Everything changed in 2017 when Intel showed interest in Spreadtrum. One year later, Intel invested 1.5 billion in exchange for 20% of the company’s shares. Since then, the performance of the brand’s chipsets grew rapidly. In 2019, thanks to development investments from Intel, the company which name had been changed to UNISOC, introduced new chips called Tiger. By the end of 2021, the company would take 11% of the market share, overtaking Samsung Exynos and HiSillicon Kirin (Huawei).
Although UNISOC is still a long way from market leadership, in the last few years it has firmly established itself as a major player in 4th place behind MediaTek, Qualcomm, and Apple.
UNISOC support in Oxygen Forensic® Detective
Understanding this growth, Oxygen Forensic® Detective includes a data extraction approach for Android devices that operate on UNISOC chipsets.

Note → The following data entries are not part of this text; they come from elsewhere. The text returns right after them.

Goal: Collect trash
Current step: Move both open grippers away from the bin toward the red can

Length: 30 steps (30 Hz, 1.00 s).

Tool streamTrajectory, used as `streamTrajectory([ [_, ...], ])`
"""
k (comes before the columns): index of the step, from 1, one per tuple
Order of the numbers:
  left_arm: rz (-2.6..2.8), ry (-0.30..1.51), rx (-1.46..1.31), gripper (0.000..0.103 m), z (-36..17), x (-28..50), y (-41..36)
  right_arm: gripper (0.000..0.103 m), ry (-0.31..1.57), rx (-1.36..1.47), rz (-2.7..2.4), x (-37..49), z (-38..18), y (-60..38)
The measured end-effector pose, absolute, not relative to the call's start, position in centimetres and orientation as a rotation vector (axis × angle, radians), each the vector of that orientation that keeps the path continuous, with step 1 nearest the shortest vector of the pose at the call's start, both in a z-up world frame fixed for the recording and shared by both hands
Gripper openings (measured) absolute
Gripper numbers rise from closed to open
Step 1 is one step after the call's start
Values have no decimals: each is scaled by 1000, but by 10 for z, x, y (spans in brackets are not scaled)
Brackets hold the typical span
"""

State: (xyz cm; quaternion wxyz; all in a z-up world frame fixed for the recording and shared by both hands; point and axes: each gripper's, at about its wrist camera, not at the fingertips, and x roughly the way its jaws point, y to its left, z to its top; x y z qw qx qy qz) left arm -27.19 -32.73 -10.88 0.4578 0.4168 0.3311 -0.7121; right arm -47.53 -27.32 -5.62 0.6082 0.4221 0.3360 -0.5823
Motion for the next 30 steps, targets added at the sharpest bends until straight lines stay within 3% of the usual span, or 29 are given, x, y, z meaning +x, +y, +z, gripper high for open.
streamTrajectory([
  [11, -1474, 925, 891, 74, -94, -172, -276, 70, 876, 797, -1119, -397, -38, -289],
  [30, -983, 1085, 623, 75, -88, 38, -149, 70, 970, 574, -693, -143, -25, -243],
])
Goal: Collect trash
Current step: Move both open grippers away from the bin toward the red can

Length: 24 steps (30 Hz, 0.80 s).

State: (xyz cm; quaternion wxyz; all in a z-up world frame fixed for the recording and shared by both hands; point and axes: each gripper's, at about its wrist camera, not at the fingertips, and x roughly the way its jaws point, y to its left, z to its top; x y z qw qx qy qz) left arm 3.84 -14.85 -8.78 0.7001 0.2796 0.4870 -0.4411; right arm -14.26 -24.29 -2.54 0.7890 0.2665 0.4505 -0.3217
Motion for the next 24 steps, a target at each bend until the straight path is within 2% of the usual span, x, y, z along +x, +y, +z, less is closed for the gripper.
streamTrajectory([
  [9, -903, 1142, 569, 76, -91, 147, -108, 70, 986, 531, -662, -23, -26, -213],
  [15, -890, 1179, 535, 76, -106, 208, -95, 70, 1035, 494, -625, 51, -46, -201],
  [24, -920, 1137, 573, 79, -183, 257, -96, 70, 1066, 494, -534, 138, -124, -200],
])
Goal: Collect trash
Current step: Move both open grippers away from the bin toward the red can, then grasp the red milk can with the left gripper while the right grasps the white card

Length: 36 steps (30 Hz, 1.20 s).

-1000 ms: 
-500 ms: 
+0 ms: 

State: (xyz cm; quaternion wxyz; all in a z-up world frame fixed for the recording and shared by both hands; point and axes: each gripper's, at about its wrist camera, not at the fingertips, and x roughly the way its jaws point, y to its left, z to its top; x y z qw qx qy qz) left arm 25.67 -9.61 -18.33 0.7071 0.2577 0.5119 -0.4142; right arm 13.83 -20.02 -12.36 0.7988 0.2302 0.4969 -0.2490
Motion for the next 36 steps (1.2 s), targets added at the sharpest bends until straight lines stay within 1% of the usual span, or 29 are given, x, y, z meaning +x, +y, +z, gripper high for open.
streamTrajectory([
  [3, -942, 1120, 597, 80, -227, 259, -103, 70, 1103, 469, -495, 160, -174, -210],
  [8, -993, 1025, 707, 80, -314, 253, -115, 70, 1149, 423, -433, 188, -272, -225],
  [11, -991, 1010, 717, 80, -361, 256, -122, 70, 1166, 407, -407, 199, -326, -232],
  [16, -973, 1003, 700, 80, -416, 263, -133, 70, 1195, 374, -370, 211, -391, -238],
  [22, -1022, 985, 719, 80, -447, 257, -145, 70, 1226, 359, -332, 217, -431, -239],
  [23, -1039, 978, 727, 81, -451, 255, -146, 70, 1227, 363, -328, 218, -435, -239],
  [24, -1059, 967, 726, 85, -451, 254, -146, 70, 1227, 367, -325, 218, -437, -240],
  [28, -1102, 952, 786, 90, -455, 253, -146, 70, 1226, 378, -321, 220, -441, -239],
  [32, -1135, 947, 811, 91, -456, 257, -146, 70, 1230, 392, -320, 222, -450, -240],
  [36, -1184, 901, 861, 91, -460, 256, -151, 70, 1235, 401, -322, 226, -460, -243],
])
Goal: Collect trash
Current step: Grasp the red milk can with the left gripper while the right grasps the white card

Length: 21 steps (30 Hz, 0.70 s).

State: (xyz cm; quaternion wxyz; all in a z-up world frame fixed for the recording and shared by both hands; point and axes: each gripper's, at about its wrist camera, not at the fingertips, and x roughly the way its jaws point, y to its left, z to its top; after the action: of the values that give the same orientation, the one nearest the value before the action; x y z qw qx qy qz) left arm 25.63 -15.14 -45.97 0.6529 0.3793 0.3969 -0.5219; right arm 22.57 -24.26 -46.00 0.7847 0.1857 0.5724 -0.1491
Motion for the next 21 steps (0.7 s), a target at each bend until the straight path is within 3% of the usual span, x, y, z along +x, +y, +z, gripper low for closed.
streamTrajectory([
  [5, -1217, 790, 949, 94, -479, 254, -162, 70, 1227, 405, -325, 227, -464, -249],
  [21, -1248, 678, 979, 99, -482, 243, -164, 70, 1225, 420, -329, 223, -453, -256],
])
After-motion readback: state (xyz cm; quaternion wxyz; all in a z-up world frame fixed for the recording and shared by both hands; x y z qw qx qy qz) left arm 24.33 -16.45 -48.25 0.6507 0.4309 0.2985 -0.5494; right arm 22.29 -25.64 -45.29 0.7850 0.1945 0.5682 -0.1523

The extraction method is based on exploiting a vulnerability in the low-level proprietary protocol that enables gaining access to data from password-locked devices.

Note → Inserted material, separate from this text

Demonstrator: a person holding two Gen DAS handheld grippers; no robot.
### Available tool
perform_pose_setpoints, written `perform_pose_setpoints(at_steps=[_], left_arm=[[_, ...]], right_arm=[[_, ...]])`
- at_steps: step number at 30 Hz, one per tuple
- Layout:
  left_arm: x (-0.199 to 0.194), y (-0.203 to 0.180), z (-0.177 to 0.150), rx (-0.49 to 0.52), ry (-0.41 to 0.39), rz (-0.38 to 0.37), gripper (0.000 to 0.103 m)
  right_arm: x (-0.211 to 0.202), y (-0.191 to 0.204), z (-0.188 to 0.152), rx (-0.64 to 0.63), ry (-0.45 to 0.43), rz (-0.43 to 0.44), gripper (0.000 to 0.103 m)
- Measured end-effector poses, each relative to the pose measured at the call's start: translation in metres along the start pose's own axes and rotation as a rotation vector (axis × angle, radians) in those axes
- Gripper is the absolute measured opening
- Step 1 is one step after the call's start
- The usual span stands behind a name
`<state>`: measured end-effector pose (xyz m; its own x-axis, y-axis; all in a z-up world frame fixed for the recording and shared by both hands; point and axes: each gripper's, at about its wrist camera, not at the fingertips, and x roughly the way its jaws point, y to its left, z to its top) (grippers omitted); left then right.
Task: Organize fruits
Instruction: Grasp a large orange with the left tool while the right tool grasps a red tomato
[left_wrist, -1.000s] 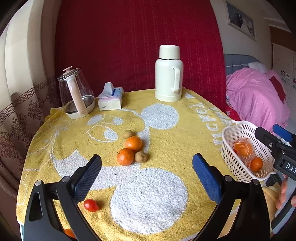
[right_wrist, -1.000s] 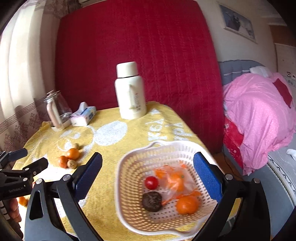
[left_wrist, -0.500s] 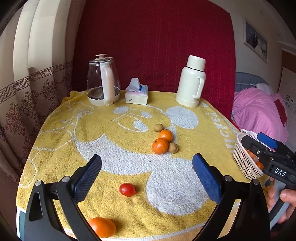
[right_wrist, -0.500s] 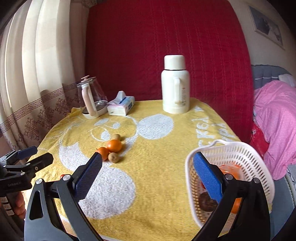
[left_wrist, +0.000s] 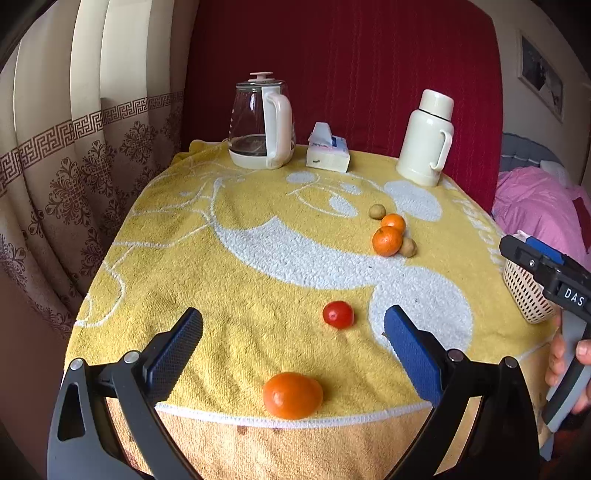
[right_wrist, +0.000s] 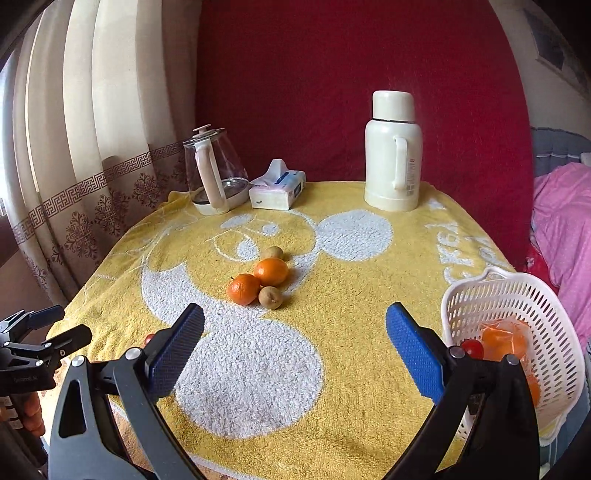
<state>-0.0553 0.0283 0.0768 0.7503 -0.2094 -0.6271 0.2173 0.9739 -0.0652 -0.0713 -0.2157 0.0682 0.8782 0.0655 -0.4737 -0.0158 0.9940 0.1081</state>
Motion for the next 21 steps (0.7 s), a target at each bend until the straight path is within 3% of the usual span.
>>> perform_pose_setpoints(at_steps=[7,9,21], left_arm=[[0.007,0.008,-0.025,-0.02,0.071,-0.014,0.095],[0.011,0.009,-0.03,-0.02,0.094,-0.017,0.081],[0.027,0.016,-0.047,-0.085,0.169,-0.091,0.047]], right_arm=[[0.008,0.012,-0.006,-0.021,0.036,0.022,0.1],[0.011,0.015,-0.008,-0.025,0.049,0.029,0.1],[0.023,0.03,-0.016,-0.052,0.092,0.056,0.1]])
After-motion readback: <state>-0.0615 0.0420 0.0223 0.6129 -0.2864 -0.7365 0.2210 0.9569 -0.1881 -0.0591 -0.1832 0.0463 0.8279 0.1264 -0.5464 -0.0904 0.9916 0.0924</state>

Oxygen Forensic® Detective currently supports data extraction from devices based on UNISOC T610, T618, T700, T606, T616, T612, and T310 chipsets.
Potential Hurdles
User data encryption
User data encryption is enabled in all modern Android devices by default and cannot be disabled. Starting with Android 10, the file-based encryption (FBE) is used on the devices, implemented with the aid of hardware keys.
The memory of all modern UNISOC-based devices is encrypted. The hardware key, knowledge of the screen lock password, and the encryption mechanism are required for successful data decryption.
One part of the encryption algorithm is the same for all Android devices, while the other part is implemented in the Trusted Execution Environment (TEE) and depends on the TEE OS. The vast majority of UNISOC devices use Trusty TEE. This uniformity allows for implementing support of the extensive list of devices from different vendors.
In the event that the device is using file-based encryption, there are two data storage options:
- Device Encrypted (DE)
- Credential Encrypted (CE)
Data from DE storage is encrypted solely with the use of the hardware key and is accessible before password entry. Data from CE storage is encrypted using both the screen lock password and hardware key. If the screen lock password is not set, data from both storages gets encrypted in the same way.
In order to decrypt all user data, an investigator must enter or brute force the screen lock password of the device under investigation. It is also possible to import the image without password entry. However, in this case, data from the CE storage won’t be available.
Oxygen Forensic® Detective allows brute forcing the screen lock password. The speed depends on the PC from which the investigation is conducted. The GPU memory size is what affects the speed the most.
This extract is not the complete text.